Katy Perry gegen Katie Perry – oder doch nicht?

Katy Perry gegen Katie Perry – oder doch nicht?

Heiß und kalt ist es dieser Tage Katie Perry geworden, als sie Post von den Anwälten der Hot'n'Cold-Sängerin Katy Perry erhielt.

Der Australischen Modedesignerin Katie Perry flatterte dieser Tage ein Schreiben einer Anwaltskanzlei des Popstars Katy Perry ins Haus. In diesem wurde sie aufgefordert die Marke Katie Perry aufzugeben, den Verkauf ihrer Mode zu stoppen, sowie jegliche Werbung und auch die Webseite einzustellen. 

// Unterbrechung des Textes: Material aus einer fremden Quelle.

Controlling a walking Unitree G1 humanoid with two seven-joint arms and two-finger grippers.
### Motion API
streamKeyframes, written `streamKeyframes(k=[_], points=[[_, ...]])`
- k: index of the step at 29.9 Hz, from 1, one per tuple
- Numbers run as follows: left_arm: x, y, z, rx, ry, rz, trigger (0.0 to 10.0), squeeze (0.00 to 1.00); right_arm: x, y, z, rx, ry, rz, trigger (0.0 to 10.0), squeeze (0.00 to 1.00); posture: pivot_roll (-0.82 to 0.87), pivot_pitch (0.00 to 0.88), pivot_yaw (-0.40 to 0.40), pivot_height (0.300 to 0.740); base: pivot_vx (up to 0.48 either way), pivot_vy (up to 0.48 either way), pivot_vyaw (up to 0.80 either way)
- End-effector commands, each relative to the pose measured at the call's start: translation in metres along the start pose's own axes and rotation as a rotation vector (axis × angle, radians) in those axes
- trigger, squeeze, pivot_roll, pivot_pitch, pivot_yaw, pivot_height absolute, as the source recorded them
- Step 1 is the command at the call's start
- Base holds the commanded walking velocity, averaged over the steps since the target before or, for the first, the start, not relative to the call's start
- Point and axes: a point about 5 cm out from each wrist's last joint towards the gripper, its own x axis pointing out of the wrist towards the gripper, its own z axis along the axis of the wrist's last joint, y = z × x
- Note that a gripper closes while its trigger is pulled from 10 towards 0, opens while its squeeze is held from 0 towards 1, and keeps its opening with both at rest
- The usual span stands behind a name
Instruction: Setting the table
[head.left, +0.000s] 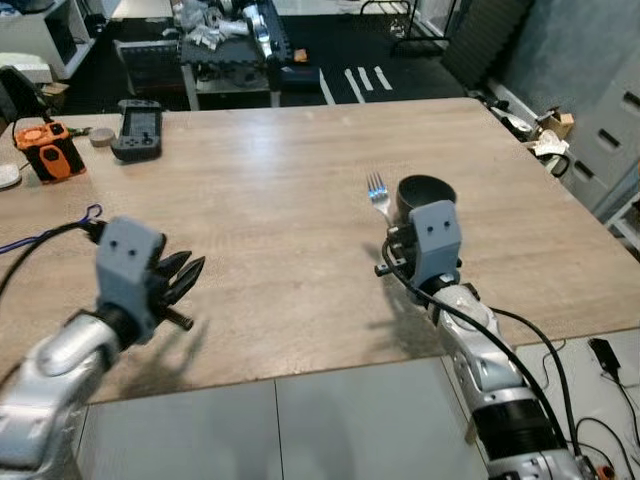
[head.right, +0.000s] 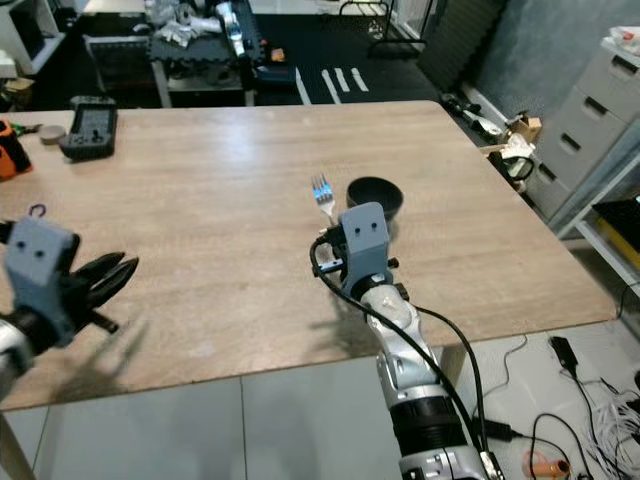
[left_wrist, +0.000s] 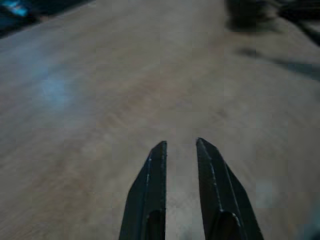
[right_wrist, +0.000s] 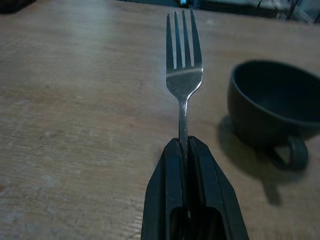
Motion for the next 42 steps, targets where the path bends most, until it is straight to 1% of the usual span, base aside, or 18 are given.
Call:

Katie Perry sagte wörtlich: "I love my business. I'm not going to give it away without a fight, either. I'm not trying to bekome a singer. I'm not pretending to be her (gemeint ist Sängerin Katy Perry)". Die Australische Modedesignerin heißt seit ihrer Geburt Katie Jane Perrie und vertreibt und designt Mode. In dem skurrilen Markenrechtsstreit äußert sich nun Katiy Perry auf ihrer Webseite und dementiert, dass sie jemals klagen wollte, vielmehr sei das ein Routinevorgang im Zuge einer Markenanmeldung gewesen. Perry wörtlich weiter: "as usual, some of the press seems to have delighted in creating a story where ther is none".

Ende gut, alles gut, und vielleicht designt ja Katie bald für Katy – oder auch nicht.